### Task instructions
In the data below, the answer is the run of lines from the line containing "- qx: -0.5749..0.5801" through the line containing "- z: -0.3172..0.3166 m", both included; print it exactly and nothing else.

========================

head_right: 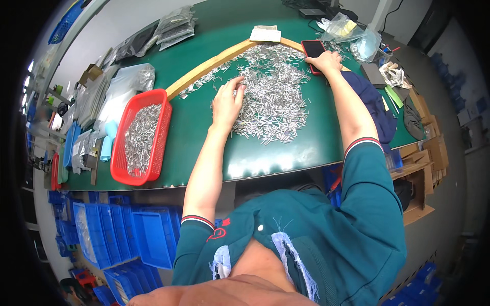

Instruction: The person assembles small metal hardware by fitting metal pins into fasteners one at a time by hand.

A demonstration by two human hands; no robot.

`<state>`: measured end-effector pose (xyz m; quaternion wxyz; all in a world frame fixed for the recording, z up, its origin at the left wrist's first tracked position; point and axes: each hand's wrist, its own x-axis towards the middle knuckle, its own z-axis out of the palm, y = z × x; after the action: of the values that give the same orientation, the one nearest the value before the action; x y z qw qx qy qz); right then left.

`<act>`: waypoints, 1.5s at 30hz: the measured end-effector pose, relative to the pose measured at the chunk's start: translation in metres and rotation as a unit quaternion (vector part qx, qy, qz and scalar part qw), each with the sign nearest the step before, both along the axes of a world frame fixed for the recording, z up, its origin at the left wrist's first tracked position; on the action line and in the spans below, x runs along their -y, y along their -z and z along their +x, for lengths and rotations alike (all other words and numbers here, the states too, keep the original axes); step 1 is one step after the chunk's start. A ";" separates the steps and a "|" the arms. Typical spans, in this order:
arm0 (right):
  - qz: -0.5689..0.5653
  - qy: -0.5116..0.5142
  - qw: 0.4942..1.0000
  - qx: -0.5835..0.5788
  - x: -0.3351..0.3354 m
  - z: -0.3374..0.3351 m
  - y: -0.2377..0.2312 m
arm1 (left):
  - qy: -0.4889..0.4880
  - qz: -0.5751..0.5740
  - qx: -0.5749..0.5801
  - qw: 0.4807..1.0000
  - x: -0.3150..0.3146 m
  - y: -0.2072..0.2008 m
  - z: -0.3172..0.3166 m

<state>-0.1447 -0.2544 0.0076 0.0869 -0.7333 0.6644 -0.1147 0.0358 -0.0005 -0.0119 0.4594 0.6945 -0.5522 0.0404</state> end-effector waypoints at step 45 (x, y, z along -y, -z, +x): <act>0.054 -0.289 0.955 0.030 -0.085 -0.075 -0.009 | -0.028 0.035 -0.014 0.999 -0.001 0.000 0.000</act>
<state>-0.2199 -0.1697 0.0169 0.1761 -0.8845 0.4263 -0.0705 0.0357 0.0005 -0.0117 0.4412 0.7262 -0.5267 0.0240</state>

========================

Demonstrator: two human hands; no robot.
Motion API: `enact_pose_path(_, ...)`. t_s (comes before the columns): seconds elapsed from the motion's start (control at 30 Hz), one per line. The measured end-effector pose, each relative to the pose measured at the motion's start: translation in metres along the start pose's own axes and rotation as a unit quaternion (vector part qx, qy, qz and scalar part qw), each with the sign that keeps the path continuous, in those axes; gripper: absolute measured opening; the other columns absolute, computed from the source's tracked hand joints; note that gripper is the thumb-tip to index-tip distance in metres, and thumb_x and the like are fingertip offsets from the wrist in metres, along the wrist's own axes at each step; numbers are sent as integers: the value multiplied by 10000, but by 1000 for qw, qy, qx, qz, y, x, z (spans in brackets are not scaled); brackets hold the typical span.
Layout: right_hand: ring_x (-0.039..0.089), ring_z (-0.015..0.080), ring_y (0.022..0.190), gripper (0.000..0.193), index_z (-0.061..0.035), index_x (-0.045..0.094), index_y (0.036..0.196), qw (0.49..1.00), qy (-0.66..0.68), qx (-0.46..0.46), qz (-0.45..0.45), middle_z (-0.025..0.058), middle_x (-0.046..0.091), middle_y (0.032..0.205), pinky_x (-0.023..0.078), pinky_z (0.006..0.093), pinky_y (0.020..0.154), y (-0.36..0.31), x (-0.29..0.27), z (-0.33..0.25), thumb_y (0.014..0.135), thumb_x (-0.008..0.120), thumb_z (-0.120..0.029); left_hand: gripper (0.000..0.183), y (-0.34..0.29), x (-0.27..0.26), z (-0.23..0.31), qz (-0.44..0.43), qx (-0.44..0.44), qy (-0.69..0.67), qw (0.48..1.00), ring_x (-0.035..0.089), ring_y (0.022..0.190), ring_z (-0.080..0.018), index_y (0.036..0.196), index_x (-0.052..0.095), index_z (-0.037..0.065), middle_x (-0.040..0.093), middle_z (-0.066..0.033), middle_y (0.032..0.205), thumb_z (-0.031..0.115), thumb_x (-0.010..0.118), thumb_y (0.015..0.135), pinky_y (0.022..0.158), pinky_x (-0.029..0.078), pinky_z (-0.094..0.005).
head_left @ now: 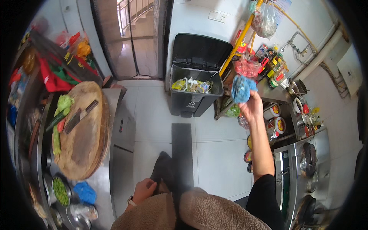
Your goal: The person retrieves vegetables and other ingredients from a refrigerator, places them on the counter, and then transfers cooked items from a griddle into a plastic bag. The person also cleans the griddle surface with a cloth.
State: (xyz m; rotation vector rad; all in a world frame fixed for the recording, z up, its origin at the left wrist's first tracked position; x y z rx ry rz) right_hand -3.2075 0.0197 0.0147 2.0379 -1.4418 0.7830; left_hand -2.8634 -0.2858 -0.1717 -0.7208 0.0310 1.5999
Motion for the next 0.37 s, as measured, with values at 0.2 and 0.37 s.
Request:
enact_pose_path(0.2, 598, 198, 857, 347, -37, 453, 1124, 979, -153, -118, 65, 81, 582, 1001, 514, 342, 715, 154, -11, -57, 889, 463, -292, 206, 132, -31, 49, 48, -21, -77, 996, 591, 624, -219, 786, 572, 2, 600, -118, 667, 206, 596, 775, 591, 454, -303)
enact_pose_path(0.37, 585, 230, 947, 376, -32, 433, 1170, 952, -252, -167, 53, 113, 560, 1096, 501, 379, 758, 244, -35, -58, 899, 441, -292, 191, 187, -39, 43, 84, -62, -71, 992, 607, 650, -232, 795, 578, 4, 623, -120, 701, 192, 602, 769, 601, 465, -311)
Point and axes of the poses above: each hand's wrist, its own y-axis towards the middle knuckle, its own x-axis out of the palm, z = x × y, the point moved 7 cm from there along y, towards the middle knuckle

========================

### Problem solution
  - qx: -0.5749..0.5801
  - qw: 0.4807..1.0000
  - x: -0.3150..0.3146 m
  - y: -0.2072..0.2008 m
  - z: -0.3172..0.3166 m

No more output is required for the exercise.